The joy of a well choreographed shot: Feel the whole movie from the naive "good luck" exit to those left behind for "god and country"... which will be referenced again in the film's final moment.
Both men initially survive the war (or so we hear, though we never see Nick again in this refashioned 47 minute movie) but only Michael returns home to Linda. He skips the welcome home festivities she's cooked up but eventually they reunite, restarting their muddled "should we be doing this?" courtship that began before the war. Linda remains entirely confused in these reunion scenes. One bizarre rush of dialogue illustrates the myriad ways in which she spins on a dime, confusing Michael and herself.
I'm so glad you're alive. I'm so happy. I really don't know what I feel.She either does know what she feels and immediately second guesses herself or she doesn't at all, still flailing for self knowledge. She rationalizes her desire for Michael in a particularly delicate scene a little later.
Don't go. I'll make you a nice sit down dinner. Why don't we go to bed? Can't we just comfort each other?I suspect, though I wish Streep's performance was a smidgen clearer in this regard, that Linda really does love Michael. She's just never quite admitted this for fear of losing Nick twice over. But if Linda doesn't love Michael then this is her most honest moment in the movie. They could surely use the comfort.

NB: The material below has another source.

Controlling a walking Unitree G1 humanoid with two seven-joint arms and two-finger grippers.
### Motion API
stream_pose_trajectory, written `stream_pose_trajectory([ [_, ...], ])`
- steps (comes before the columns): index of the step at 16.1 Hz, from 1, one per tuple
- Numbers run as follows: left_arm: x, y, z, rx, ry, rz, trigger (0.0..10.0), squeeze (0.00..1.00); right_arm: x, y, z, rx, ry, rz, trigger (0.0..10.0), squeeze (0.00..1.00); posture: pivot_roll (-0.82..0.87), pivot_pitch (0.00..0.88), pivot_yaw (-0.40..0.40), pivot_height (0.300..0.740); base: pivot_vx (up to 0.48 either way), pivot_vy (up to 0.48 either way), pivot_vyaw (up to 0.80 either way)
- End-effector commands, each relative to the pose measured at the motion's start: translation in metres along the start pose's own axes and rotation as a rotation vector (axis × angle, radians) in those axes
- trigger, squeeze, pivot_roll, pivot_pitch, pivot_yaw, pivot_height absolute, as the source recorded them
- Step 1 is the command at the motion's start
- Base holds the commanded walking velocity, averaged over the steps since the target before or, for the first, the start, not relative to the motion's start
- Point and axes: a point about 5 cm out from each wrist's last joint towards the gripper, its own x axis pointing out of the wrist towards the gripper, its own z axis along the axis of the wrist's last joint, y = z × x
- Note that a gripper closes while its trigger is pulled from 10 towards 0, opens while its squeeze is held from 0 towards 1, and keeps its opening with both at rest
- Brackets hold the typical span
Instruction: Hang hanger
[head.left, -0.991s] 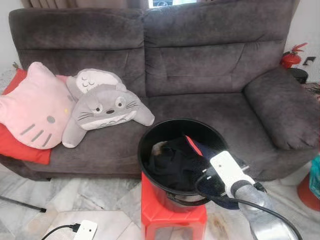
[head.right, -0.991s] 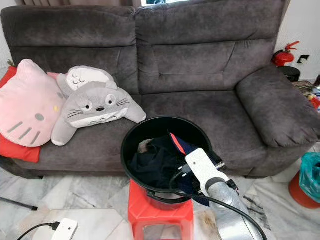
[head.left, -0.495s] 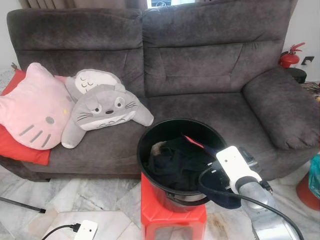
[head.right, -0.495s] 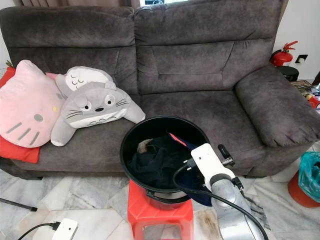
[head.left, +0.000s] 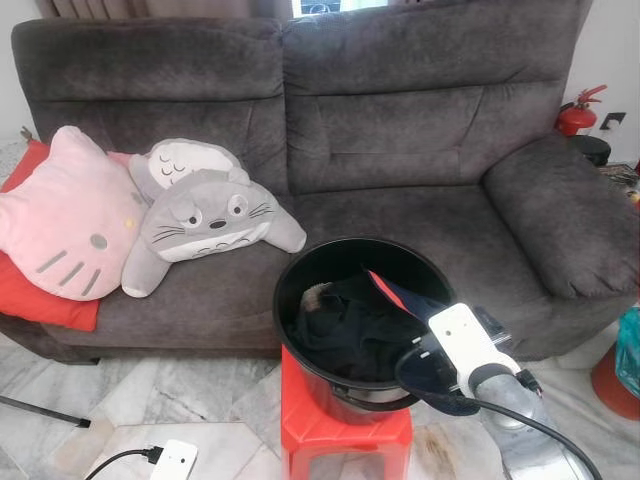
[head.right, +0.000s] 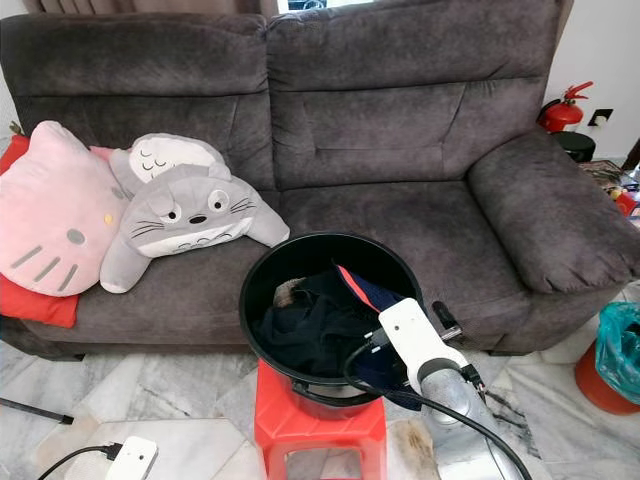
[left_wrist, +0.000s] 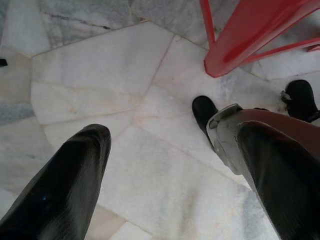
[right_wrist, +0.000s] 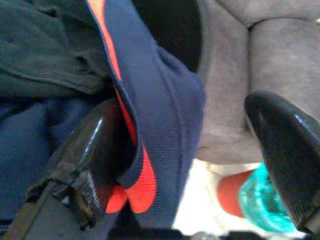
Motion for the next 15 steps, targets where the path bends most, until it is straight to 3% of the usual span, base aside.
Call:
stream_pose_trajectory([
  [1, -0.001, 0.001, -0.005, 0.007, 0.022, 0.002, 10.0, 0.0, -0.001, -0.01, 0.003, -0.013, -0.015, -0.069, 10.0, 0.0, -0.22, 0.0, 0.068, 0.74, 0.0, 0.0, 0.0],
  [4, -0.001, 0.001, -0.004, 0.01, 0.021, 0.002, 10.0, 0.0, -0.004, -0.021, 0.007, 0.023, -0.044, -0.171, 10.0, 0.0, -0.22, 0.0, 0.068, 0.74, 0.0, 0.0, 0.0],
  [11, -0.002, 0.005, -0.004, 0.009, 0.022, 0.009, 10.0, 0.0, -0.005, -0.016, 0.008, 0.014, -0.057, -0.167, 10.0, 0.0, -0.22, 0.0, 0.068, 0.74, 0.0, 0.0, 0.0],
  [13, -0.002, 0.005, -0.005, 0.009, 0.022, 0.009, 10.0, 0.0, -0.005, -0.015, -0.001, -0.045, -0.008, -0.159, 10.0, 0.0, -0.23, 0.0, 0.068, 0.74, 0.0, 0.0, 0.0],
  [15, -0.002, 0.005, -0.005, 0.009, 0.022, 0.008, 10.0, 0.0, -0.004, -0.014, -0.007, -0.033, 0.027, -0.155, 10.0, 0.0, -0.22, 0.0, 0.068, 0.74, 0.0, 0.0, 0.0],
])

Watching The Deer Hunter without the war (or any of the all male sequences) proved fascinating if unfulfilling. Katharine Hepburn and Pauline Kael, among others, once dismissed Meryl's technical facilities as being too 'click click click' mechanical -- but I prefer to think of her unmistakably quick gear shifting in crucial scenes here as emotional fluidity. This is just right for Linda, a woman who continually vacillates. For all of Meryl's skill and the resulting Oscar nomination (even if she weren't so skilled, Oscar voters often favor "the girl" in male dominant dramas with supporting actress nominations), Linda proves to be a frustrating character to hang a film on. I imagine The Deer Hunter is much more fulfilling than this smaller drama of a particular girlwoman. It's not only that the film defines Linda in the abstracted space between two men but that Linda defines herself this way, too. In the hauntingly sad rendition of "God Bless America" which closes the film (it's the first of many times we'd hear Streep sing on movie screens) she seems as shell shocked as any soldier. The war, though entirely absent in her movie, is still a gaping abyss in her life, robbing her of one half of her self-defining equation. She'll forever remain undefined.
The Deer Hunter was nominated for 9 Oscars, winning 5 including Best Picture. Streep's first win was not among them. She lost to Maggie Smith, who took home her second Oscar for California Suite. But momentum is (nearly) all with Oscar and Streep, who was unmistakably the hottest "must cast!" actress in Hollywood at the time, would win her first Oscar the following year for Kramer Vs. Kramer.